In the standard Christmastime narrative of Jesus’ birth, he’s born in a manger and visited by, among others, three “wise men.” These guys are sometimes referred to as Kings from the East or the Orient, and sometimes as Magi (followers of Zoroaster and/or astrologers).

The Bible doesn’t give up much about these guys, and church tradition has had to fill in a lot of detail in the time since, including their names and places of origin—Melchior from Persia, Caspar from India and Balthazar from Arabia. What’s clear from the get-go, though, is that they came bearing gifts of gold, frankincense, and myrrh. That first one is something most people are familiar with, but what the heck are those other two?

Both lack the glitter and cache of gold, being dried tree saps, or resins. Frankincense comes from the deciduous trees of the genus Boswellia, and myrrh from some species in the genus Commiphora, all of which are found on the Horn of Africa and the coastal countries of the Arabian Peninsula.
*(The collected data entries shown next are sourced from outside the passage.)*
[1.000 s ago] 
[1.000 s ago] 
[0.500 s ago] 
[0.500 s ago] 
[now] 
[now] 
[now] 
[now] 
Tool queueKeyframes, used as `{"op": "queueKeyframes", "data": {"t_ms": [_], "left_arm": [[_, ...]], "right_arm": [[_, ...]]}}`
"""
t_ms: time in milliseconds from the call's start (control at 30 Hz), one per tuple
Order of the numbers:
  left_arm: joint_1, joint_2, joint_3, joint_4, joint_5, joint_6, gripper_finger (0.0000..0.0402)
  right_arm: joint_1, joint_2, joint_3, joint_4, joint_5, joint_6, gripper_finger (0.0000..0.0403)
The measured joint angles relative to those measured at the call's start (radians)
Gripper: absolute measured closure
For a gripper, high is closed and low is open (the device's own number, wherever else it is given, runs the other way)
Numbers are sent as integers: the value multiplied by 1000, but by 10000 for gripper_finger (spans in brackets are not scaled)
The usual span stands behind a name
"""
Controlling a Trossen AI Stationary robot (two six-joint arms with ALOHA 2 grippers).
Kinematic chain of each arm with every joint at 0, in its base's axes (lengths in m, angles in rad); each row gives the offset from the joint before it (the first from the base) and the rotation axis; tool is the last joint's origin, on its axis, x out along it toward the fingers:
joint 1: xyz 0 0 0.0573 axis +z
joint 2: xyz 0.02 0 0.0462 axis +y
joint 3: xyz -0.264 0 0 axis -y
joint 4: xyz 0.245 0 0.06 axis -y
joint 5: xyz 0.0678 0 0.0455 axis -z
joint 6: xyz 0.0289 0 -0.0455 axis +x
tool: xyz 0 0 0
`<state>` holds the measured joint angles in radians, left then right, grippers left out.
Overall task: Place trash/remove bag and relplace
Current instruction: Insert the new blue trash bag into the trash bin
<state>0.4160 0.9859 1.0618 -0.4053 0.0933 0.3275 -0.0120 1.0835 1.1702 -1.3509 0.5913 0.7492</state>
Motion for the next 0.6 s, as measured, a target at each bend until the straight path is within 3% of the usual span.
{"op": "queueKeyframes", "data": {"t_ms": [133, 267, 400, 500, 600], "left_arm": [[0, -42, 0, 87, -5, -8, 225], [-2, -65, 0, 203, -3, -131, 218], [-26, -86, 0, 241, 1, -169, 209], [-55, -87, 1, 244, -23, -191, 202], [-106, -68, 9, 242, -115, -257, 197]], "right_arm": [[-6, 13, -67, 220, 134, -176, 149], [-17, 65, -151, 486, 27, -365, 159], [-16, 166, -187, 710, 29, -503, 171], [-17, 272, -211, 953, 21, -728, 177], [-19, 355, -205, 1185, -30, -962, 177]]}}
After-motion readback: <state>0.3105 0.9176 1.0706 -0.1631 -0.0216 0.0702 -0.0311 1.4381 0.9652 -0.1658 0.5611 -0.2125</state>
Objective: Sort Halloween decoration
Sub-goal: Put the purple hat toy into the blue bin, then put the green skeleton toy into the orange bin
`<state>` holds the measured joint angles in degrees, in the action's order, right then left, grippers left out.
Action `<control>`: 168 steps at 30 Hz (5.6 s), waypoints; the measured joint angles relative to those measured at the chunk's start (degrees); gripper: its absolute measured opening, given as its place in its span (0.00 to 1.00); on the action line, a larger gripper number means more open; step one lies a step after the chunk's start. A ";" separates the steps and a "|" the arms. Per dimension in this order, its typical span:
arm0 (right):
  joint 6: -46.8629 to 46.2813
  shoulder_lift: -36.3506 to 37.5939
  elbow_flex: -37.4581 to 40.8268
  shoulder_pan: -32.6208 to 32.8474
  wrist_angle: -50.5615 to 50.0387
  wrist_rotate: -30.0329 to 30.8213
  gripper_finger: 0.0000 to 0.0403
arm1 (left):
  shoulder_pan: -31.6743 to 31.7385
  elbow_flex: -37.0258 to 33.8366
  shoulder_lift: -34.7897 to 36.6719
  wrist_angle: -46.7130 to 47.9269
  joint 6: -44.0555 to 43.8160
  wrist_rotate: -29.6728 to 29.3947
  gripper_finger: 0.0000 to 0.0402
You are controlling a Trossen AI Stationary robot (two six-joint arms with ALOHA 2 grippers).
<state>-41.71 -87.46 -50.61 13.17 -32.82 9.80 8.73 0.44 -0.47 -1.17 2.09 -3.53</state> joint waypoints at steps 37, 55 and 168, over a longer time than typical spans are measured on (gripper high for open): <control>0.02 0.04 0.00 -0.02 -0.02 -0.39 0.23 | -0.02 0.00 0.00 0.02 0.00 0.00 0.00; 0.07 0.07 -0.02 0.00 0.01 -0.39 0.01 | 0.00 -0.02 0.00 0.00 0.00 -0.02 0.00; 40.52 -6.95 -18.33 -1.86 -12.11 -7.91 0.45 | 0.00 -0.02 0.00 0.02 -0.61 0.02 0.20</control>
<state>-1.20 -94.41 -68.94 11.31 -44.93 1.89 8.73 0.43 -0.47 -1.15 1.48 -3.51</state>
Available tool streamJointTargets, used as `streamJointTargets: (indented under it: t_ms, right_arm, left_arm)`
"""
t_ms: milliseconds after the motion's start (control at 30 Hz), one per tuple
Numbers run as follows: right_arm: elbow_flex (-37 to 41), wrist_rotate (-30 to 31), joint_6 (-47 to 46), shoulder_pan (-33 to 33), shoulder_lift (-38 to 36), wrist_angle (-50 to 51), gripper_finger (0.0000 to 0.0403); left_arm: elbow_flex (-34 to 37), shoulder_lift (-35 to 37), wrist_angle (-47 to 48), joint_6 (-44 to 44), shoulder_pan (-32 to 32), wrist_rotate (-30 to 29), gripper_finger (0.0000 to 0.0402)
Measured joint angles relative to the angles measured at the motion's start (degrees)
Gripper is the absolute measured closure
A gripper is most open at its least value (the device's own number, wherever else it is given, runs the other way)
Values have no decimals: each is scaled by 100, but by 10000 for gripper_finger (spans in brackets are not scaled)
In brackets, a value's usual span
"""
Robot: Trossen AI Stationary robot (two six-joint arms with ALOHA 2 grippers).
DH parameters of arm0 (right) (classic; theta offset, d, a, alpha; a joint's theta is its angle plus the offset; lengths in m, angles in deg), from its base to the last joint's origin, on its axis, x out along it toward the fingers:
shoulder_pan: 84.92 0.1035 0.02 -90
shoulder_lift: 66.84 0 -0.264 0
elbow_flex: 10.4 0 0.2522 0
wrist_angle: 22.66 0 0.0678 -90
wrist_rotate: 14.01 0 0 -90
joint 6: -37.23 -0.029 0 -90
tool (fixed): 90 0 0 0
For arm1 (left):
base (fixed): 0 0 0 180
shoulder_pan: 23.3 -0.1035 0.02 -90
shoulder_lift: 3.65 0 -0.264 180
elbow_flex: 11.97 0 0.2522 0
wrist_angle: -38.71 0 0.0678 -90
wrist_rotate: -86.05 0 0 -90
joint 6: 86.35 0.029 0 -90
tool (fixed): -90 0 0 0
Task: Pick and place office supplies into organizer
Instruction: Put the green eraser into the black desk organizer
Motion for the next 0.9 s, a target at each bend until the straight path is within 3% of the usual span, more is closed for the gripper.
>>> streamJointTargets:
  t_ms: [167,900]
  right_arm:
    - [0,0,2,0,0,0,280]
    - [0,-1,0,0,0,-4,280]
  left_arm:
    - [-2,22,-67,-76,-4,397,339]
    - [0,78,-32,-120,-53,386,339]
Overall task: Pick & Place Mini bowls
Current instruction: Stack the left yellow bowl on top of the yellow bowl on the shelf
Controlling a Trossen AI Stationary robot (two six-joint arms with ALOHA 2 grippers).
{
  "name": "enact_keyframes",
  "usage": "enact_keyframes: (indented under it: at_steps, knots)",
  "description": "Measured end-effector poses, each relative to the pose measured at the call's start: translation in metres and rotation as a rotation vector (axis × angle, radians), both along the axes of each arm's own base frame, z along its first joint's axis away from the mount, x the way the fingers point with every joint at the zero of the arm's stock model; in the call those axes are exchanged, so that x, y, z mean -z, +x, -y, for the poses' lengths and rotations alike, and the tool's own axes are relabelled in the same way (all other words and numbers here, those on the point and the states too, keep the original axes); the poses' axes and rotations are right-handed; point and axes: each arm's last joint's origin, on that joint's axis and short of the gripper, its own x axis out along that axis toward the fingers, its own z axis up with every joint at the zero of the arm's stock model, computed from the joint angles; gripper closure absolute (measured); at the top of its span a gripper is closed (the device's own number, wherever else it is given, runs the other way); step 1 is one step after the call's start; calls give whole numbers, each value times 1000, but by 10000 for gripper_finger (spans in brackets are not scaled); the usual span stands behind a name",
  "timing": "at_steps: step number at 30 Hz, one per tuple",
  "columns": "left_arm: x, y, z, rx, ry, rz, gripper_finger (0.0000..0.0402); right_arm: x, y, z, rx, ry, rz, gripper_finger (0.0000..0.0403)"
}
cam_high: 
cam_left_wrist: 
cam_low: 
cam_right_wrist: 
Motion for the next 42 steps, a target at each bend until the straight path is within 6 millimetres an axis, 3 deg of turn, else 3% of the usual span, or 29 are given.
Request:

Extracting the sap for both frankincense and myrrh is essentially the same: Harvesters make a vertical cut in the tree’s trunk, piercing the sap reservoirs inside the bark. The sap oozes out and drips down the trunk and is left to dry and harden. After a few days or weeks, harvesters come back and collect the resin.

Both resins have traditionally been used as incense and medicine. Frankincense has a woody, fruity smell that’s been used to perfume the homes of ancient Romans, the rituals of ancient Egyptians, and modern Catholic masses. In the ancient world, it was used medicinally to treat everything from poisoning, to diarrhea, to leprosy. In some Asian traditional medicines, it’s still used to aid digestion and relieve inflammation.

Myrrh, meanwhile, has a medicinal, kind of bitter smell and was used often used to dress wounds because of its astringency (that is, it causes tissue to constrict). Today, it’s still used to prevent and treat gum disease and sometimes shows up in toothpastes and mouthwashes.

Myrrh can also be used in drinks, and was sometimes added to wines and liquors for flavor. It’s used to make some brands of fernets, the Italian liqueur that’s a sort of unofficial national drink of Argentina.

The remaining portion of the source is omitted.